[Data extract Boundary: Start]
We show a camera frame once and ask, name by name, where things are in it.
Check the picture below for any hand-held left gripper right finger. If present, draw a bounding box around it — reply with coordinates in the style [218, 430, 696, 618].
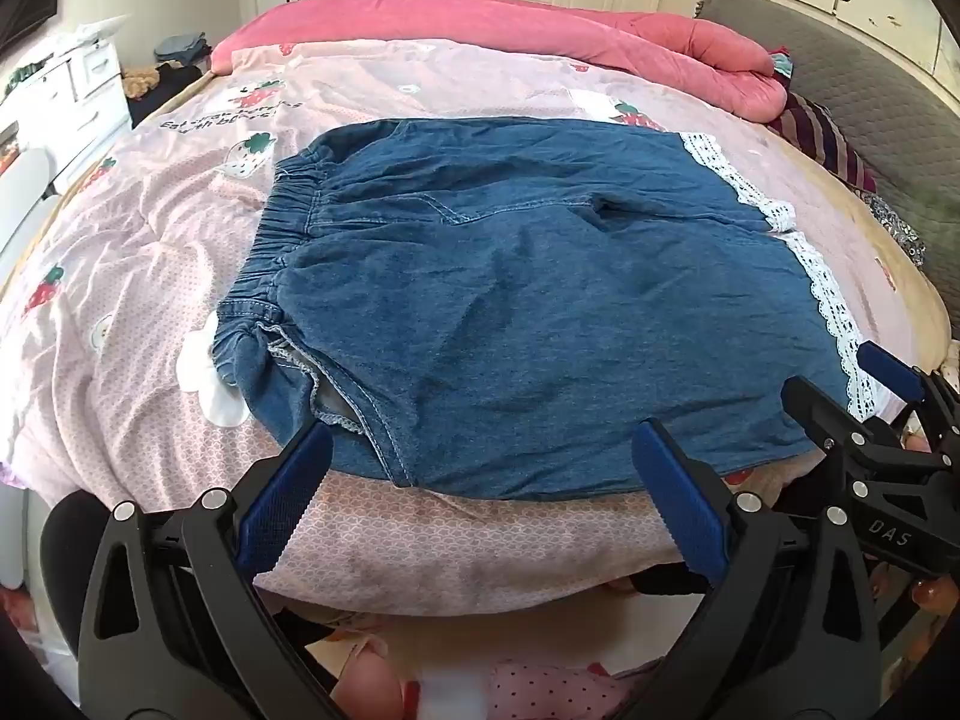
[622, 418, 893, 720]

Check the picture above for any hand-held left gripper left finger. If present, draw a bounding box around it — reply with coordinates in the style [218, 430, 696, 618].
[77, 418, 353, 720]

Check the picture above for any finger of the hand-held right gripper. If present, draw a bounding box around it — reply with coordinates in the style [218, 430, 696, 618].
[780, 373, 880, 466]
[857, 341, 960, 451]

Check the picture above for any blue denim skirt lace hem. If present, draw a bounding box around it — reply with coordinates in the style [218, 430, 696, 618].
[212, 118, 902, 502]

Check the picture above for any person's right hand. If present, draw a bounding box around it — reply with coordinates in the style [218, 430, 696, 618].
[909, 579, 960, 617]

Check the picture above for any dark floral cloth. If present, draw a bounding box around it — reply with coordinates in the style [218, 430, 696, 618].
[861, 191, 929, 268]

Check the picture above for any pink dotted cloth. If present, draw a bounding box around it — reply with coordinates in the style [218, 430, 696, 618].
[315, 634, 661, 720]

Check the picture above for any striped purple pillow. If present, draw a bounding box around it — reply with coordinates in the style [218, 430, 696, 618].
[769, 90, 878, 197]

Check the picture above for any pink strawberry print quilt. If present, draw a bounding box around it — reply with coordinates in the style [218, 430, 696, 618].
[0, 37, 955, 620]

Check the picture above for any grey quilted headboard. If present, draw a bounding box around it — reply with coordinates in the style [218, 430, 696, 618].
[694, 0, 960, 297]

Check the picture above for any white desk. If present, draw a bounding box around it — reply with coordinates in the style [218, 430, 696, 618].
[0, 120, 62, 271]

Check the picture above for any white drawer cabinet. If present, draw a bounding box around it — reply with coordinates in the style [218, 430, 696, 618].
[21, 36, 134, 175]

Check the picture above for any pile of dark clothes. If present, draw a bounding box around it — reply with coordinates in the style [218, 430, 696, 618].
[127, 28, 216, 127]

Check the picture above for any rose pink comforter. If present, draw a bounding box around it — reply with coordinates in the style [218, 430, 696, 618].
[212, 0, 790, 122]
[Data extract Boundary: End]
- [What to work on]:
Would you retype all the material above exactly, apart from its pictures?

- [Exercise solution]:
We show a camera frame once and ask, name by name, where things are in it.
Check the picture below for any hand-held left gripper right finger. If present, draw a bounding box around it — reply with coordinates in the style [218, 430, 696, 618].
[622, 418, 893, 720]

Check the picture above for any hand-held left gripper left finger. If present, draw a bounding box around it — reply with coordinates in the style [218, 430, 696, 618].
[77, 418, 353, 720]

Check the picture above for any finger of the hand-held right gripper. If present, draw a bounding box around it — reply with coordinates in the style [218, 430, 696, 618].
[780, 373, 880, 466]
[857, 341, 960, 451]

Check the picture above for any blue denim skirt lace hem. If present, draw a bounding box around it — reply with coordinates in the style [218, 430, 696, 618].
[212, 118, 902, 502]

Check the picture above for any person's right hand. If present, draw a bounding box around it — reply with coordinates in the style [218, 430, 696, 618].
[909, 579, 960, 617]

Check the picture above for any dark floral cloth. If present, draw a bounding box around it — reply with coordinates in the style [218, 430, 696, 618].
[861, 191, 929, 268]

Check the picture above for any pink dotted cloth. If present, draw a bounding box around it — reply with coordinates in the style [218, 430, 696, 618].
[315, 634, 661, 720]

Check the picture above for any striped purple pillow. If present, draw a bounding box around it — reply with coordinates in the style [218, 430, 696, 618].
[769, 90, 878, 197]

Check the picture above for any pink strawberry print quilt. If present, draw a bounding box around it — reply with coordinates in the style [218, 430, 696, 618].
[0, 37, 955, 620]

Check the picture above for any grey quilted headboard. If present, draw a bounding box around it — reply with coordinates in the style [218, 430, 696, 618].
[694, 0, 960, 297]

Check the picture above for any white desk. If present, draw a bounding box around it — reply with coordinates in the style [218, 430, 696, 618].
[0, 120, 62, 271]

Check the picture above for any white drawer cabinet. If present, draw a bounding box around it — reply with coordinates in the style [218, 430, 696, 618].
[21, 36, 134, 175]

Check the picture above for any pile of dark clothes. If present, draw a bounding box around it — reply with coordinates in the style [218, 430, 696, 618].
[127, 28, 216, 127]

Check the picture above for any rose pink comforter. If present, draw a bounding box around it — reply with coordinates in the style [218, 430, 696, 618].
[212, 0, 790, 122]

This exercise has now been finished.